On September 27, 2020, the Washington Post featured Venable’s successful effort to clear Troy Burner of aiding and abetting a 1994 District of Columbia murder. Burner spent almost 25 years in prison.
In March, based on the exculpatory testimony of Mr. Burner’s co-defendants, evidence from two alibi witnesses, and the sworn recantation of the only eyewitness who testified against Burner at trial, DC Superior Court Judge Robert Rigsby reversed Burner’s convictions. He found Burner "was not present at the scene of the crime” and declared it “more likely than not that Burner is actually innocent." Five months later, at the end of August, prosecutors said they would not retry the case and dropped the charges.
Lauren Stocks-Smith and Seth Rosenthal represented Burner. Katherine Sochacki also worked on the case.

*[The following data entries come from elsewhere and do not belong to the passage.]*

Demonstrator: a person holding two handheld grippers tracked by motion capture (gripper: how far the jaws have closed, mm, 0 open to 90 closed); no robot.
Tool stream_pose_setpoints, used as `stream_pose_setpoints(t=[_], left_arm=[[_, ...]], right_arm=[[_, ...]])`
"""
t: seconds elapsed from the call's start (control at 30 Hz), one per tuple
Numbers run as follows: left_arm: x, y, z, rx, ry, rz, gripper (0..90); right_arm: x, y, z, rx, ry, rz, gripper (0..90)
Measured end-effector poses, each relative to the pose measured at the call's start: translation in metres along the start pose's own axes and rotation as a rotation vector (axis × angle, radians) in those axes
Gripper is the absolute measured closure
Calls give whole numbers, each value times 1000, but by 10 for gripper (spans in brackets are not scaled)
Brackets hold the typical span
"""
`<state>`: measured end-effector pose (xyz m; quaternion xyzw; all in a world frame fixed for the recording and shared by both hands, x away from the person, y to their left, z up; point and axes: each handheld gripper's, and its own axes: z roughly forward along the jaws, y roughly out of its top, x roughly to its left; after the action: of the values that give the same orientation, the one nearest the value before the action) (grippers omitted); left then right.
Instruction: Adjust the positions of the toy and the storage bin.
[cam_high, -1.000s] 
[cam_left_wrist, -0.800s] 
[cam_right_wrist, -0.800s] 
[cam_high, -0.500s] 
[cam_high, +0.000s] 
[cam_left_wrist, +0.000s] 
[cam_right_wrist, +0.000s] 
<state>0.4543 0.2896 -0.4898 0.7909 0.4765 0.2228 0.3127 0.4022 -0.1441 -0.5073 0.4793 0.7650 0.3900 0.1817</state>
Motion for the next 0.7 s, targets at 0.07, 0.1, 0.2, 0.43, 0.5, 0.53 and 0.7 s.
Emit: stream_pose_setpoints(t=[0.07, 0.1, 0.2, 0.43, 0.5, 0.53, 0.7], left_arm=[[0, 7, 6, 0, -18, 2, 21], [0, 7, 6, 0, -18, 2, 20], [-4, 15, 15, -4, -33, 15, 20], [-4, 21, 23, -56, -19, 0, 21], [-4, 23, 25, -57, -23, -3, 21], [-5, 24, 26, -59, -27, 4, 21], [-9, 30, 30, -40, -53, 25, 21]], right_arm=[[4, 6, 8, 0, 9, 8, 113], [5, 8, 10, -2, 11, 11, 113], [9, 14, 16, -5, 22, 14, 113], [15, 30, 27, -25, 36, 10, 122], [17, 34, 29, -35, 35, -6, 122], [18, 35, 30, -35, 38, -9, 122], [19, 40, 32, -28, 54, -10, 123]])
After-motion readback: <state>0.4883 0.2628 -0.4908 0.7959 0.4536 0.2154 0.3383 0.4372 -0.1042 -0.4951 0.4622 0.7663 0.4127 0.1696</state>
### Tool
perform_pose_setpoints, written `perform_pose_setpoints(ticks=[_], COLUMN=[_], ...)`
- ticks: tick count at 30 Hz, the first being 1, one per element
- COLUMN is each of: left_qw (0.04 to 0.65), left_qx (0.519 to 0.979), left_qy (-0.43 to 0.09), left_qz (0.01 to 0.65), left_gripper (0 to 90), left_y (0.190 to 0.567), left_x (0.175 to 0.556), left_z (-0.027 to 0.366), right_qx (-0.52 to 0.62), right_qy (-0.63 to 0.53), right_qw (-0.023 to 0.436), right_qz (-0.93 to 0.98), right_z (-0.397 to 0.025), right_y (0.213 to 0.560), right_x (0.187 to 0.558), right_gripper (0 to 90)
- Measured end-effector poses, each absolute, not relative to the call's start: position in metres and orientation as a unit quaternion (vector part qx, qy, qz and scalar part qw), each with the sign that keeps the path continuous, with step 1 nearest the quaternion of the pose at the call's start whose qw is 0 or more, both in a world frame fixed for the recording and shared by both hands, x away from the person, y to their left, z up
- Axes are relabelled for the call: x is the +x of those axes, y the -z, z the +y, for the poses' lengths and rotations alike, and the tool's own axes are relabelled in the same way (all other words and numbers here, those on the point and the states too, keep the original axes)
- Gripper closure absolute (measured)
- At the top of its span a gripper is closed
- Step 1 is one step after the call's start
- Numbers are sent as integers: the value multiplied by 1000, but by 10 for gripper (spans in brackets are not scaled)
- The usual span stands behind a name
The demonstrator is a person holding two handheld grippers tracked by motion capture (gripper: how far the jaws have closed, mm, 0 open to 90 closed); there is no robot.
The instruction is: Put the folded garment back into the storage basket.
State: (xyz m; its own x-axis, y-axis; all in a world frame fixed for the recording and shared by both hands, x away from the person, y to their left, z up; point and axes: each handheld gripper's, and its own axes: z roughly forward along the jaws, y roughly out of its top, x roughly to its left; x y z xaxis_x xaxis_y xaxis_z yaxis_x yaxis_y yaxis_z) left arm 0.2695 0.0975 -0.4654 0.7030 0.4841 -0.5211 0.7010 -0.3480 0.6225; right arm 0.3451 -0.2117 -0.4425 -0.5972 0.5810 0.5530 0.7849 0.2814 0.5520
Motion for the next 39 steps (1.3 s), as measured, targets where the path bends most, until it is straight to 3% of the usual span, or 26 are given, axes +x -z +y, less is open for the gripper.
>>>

Rosenthal told the Post that his client’s case exemplifies one frequent problem in wrongful conviction cases: reliance on witnesses seeking favor for their testimony. In Burner’s case, the lone eyewitness came forward three years after the crime, right after he was arrested for a different murder. As the Post reported, his account varied considerably over time.
"It demonstrates the real problems with cases that rest exclusively with cooperator testimony and how flawed those cases are,” Rosenthal said. “In these innocence cases, you often see incentivized testimonies that turn out to be false."